Hello!
I'm trying to use a Fuseki SPARQL endpoint together with LARQ to create
a system for accessing SKOS thesauri. The user interface includes an
autocompletion widget. The idea is to use the LARQ index to make fast
prefix queries on the concept labels.
However, I've noticed that in some situations I get less results from
the index than what I'd expect. This seems to happen when the LARQ part
of the query internally produces many hits, such as when doing a single
character prefix query (e.g. ?lit pf:textMatch 'a*').
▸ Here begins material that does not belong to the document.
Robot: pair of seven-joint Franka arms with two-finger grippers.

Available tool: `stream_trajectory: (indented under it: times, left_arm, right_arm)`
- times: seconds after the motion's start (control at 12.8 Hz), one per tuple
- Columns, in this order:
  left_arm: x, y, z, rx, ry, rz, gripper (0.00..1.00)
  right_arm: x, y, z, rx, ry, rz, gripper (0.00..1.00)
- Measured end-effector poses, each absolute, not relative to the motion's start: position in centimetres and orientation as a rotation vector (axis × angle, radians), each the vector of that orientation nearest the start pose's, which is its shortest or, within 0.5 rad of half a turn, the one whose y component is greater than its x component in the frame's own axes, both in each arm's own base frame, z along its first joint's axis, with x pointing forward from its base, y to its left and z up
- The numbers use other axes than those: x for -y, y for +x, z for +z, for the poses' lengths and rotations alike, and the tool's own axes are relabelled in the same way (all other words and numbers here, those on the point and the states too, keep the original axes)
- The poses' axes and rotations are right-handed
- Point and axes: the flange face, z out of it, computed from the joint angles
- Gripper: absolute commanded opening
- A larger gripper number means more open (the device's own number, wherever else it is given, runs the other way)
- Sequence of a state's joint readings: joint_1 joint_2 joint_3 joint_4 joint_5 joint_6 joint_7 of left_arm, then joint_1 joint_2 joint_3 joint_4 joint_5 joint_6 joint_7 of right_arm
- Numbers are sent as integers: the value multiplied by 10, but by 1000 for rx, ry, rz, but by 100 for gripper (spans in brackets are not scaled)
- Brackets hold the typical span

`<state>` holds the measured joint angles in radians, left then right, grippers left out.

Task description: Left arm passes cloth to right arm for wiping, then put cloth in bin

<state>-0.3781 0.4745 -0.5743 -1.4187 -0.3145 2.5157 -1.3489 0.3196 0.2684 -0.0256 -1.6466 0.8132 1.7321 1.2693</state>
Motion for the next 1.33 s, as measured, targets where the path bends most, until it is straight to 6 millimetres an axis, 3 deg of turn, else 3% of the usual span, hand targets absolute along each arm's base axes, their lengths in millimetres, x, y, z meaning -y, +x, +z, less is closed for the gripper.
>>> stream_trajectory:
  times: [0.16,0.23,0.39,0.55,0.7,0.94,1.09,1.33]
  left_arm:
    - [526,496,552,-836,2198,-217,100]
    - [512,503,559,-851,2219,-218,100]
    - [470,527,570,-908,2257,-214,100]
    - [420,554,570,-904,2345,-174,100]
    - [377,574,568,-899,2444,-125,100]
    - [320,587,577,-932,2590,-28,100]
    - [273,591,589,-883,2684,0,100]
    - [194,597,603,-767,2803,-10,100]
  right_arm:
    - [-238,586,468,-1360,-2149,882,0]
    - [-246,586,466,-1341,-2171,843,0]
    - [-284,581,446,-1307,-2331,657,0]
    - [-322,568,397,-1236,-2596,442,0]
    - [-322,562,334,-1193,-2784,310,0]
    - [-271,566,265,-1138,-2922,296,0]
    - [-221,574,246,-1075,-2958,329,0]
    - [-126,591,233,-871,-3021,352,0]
I'm using Fuseki 0.2.4-SNAPSHOT taken from SVN trunk on 2012-07-10 and
LARQ 1.0.0-incubating. I compiled Fuseki with LARQ by adding the LARQ
dependency to pom.xml and running mvn package. Other than this issue,
Fuseki and LARQ queries seem to work fine. I'm using Ubuntu Linux 12.04
LTS amd64 with OpenJDK 1.6.0_24 installed from the standard Ubuntu packages.
Steps to repeat:
1. package Fuseki with LARQ, as described above
2. start Fuseki with the attached configuration file, i.e.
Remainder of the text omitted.